7. robot-voice-chat brain delta — small change in this repo¶
Attach: @robot-voice-chat-agent.md (read §0 first). Work in this repo on a feature branch; the
brain core is already built.
You are applying a small delta to the already-built mission brain in this repo. Read §0 of the
attached authoritative spec @robot-voice-chat-agent.md FIRST — it lists exactly what changes; §1–§14
are the still-accurate detail for everything unchanged.
Scope (small — keep the MissionExecutor/planner/teaching/mission-UI core intact):
- Planner tool surface now comes from the new MCP servers: `skill_control`
(list_skill_templates/instantiate_skill/stop_skill) + `perception` (what_do_you_see/get_latest).

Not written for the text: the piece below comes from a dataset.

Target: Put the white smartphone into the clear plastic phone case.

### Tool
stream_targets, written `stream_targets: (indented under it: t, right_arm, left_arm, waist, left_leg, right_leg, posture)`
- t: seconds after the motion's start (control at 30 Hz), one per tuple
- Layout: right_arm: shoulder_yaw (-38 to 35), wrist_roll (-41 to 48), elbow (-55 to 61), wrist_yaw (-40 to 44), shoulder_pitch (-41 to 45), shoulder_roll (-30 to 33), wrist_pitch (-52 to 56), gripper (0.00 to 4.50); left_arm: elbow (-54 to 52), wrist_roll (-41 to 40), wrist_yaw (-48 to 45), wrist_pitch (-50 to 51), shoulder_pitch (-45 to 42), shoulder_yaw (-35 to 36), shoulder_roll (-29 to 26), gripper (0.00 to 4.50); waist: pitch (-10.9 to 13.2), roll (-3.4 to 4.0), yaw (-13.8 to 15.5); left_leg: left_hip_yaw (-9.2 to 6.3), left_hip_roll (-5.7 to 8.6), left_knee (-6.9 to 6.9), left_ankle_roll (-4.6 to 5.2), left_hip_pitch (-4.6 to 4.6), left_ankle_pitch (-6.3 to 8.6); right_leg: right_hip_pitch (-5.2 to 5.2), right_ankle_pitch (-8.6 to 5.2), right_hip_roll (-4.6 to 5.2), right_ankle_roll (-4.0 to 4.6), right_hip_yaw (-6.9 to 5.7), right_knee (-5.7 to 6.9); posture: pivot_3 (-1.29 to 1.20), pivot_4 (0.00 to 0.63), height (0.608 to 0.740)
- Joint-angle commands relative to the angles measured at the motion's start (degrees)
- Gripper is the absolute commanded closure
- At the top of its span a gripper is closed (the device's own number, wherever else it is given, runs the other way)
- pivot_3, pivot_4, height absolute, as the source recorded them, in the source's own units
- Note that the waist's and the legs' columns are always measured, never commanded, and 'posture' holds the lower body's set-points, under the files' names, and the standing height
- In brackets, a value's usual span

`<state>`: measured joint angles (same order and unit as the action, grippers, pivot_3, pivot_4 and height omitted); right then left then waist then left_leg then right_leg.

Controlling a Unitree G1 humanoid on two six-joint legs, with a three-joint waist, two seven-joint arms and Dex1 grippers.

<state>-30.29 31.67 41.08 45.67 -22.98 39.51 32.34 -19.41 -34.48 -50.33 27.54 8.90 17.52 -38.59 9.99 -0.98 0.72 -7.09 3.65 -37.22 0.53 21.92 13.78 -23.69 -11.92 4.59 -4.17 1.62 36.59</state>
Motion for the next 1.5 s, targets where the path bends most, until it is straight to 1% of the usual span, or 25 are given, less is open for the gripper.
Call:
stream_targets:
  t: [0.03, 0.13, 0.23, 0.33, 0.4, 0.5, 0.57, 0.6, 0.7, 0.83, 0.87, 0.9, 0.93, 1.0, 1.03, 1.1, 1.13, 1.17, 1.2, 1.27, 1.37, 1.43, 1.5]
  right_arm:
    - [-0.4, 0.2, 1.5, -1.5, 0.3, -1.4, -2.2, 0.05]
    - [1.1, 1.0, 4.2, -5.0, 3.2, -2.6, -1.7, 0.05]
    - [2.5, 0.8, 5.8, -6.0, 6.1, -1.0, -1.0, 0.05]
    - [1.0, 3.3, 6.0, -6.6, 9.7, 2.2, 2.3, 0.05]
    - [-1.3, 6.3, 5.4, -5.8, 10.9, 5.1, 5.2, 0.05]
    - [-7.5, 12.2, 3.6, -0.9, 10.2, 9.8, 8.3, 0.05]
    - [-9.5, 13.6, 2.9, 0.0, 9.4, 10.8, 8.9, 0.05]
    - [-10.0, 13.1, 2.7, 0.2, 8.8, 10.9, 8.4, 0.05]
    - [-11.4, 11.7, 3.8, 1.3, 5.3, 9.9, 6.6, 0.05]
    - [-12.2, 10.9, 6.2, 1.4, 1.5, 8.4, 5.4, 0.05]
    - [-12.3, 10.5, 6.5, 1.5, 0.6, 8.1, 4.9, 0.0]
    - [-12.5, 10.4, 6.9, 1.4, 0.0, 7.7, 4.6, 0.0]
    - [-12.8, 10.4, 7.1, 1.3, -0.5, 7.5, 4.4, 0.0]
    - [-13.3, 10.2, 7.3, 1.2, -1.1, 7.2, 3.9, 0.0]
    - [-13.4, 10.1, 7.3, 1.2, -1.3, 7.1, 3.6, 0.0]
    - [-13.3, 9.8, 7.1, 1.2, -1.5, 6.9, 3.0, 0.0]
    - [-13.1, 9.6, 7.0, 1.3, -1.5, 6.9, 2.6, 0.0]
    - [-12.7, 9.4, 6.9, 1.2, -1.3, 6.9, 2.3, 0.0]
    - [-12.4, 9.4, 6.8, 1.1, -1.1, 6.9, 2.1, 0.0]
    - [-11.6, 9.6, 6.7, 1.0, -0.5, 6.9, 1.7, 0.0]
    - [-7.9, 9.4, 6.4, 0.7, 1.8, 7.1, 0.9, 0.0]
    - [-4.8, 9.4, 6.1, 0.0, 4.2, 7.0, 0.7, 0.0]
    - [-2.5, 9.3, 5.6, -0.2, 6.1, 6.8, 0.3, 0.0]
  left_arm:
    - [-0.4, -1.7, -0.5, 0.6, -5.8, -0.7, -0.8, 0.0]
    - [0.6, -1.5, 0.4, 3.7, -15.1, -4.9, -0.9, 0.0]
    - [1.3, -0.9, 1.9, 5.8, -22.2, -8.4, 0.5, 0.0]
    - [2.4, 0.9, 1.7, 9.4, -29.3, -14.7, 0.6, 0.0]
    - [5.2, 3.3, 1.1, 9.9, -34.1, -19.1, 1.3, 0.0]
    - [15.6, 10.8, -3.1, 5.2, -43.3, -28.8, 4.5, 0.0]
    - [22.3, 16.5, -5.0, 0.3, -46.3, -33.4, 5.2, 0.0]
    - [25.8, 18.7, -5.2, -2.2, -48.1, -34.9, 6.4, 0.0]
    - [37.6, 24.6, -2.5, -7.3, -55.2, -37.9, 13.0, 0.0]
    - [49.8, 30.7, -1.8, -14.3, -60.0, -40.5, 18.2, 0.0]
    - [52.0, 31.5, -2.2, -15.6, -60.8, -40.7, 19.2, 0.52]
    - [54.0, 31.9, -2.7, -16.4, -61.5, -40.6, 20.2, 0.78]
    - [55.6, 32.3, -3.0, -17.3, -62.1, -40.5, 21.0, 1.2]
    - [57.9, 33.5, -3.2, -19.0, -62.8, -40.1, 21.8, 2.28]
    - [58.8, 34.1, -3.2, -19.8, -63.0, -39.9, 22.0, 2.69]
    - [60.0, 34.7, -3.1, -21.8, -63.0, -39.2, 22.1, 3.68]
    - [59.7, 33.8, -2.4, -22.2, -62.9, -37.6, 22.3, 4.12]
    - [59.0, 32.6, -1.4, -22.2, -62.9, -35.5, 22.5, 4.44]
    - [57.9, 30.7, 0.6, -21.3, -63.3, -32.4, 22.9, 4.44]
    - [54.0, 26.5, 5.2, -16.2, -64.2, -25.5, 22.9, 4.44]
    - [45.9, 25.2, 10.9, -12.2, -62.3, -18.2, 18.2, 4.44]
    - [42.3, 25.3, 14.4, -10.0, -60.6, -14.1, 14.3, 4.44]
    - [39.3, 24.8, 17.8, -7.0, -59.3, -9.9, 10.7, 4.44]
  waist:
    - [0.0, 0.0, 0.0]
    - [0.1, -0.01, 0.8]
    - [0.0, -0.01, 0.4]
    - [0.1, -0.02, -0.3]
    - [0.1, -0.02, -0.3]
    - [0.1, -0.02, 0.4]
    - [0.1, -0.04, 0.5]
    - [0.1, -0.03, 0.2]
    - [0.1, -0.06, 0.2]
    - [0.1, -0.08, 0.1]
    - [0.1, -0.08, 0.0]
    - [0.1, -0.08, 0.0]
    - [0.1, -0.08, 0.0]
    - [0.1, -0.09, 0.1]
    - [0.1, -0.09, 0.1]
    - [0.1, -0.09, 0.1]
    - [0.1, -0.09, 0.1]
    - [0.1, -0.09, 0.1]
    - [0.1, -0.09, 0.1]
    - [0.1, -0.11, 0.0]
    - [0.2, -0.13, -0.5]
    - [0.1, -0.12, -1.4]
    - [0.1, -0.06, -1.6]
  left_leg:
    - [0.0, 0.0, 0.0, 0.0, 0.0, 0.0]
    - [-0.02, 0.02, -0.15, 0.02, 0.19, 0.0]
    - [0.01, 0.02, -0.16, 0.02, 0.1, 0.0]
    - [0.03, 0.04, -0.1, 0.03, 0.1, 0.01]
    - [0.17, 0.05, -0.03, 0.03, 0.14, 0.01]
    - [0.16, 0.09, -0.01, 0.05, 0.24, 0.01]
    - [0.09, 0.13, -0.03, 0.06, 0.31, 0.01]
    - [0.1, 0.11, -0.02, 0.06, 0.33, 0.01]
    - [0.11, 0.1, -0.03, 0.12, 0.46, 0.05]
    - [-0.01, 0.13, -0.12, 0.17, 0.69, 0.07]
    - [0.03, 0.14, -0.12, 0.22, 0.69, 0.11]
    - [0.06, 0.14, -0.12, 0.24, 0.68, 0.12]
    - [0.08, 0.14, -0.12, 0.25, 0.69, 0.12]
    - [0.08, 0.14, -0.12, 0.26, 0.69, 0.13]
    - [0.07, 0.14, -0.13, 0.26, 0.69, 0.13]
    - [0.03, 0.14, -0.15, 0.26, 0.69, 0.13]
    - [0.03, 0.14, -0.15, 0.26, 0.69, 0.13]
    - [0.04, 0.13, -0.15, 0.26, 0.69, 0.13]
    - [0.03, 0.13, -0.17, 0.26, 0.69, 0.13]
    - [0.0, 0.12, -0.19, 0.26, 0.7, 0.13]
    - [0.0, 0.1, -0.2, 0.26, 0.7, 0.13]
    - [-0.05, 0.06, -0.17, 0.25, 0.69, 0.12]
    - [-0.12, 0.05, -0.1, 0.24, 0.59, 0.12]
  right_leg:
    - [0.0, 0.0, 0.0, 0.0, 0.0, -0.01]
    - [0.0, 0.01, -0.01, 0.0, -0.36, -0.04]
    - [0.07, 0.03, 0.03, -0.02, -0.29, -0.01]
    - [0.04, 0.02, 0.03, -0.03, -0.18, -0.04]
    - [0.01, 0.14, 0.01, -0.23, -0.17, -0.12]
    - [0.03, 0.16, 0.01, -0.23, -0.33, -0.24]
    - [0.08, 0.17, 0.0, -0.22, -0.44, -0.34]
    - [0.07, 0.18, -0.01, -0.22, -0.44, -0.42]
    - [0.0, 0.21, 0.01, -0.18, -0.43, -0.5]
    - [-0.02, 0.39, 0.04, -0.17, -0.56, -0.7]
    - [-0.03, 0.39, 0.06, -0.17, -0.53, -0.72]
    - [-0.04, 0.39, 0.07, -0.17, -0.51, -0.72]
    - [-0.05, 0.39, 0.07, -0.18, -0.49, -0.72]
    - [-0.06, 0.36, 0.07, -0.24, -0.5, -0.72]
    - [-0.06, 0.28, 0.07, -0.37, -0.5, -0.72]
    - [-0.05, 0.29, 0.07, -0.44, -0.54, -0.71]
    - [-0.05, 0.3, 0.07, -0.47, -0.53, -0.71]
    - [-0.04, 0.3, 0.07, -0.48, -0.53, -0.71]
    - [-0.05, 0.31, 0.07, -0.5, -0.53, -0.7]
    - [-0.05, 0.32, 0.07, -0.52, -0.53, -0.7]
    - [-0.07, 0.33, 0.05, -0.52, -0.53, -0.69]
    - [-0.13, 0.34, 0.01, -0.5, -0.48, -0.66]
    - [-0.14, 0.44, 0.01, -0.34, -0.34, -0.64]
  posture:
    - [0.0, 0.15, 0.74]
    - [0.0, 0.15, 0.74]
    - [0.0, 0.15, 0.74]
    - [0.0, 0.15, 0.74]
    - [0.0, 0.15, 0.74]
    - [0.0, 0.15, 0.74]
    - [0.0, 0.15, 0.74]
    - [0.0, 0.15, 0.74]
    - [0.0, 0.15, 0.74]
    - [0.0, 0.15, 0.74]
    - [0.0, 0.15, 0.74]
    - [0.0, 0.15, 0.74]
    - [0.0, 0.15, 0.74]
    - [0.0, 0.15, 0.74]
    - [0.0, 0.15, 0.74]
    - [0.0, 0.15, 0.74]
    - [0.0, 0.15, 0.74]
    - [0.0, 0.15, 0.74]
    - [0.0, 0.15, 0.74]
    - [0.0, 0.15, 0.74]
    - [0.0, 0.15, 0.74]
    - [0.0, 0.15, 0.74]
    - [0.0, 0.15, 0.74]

Add the planner-protocol note: discover skills -> instantiate -> observe the buffer -> stop.
- `instantiate_skill` returns a TOPIC, not a running TaskInfo — so skill use does NOT register an
async task; only watcher `watch_event` pushes flow through /api/agent/events (keep that ingress).
- Safety stop: stop_skill all active skills (+ future motion-node stop). Drop navigation wiring.
- tools/mcp.yaml: entries for skill_control (9201), perception (9202, with event_secret),
memory (9103), episodic (9203). Remove navigation.
- Teaching distillation: processes now read as "skills instantiated + topics observed".
Do not rebuild the brain. Make the minimal edits, keep all existing tests green, add tests for the
changed wiring. Run the full gate set (pytest, ruff, ruff-format, mypy, import-linter; frontend
typecheck/build). Ask before any larger refactor — the spec §0 is the boundary.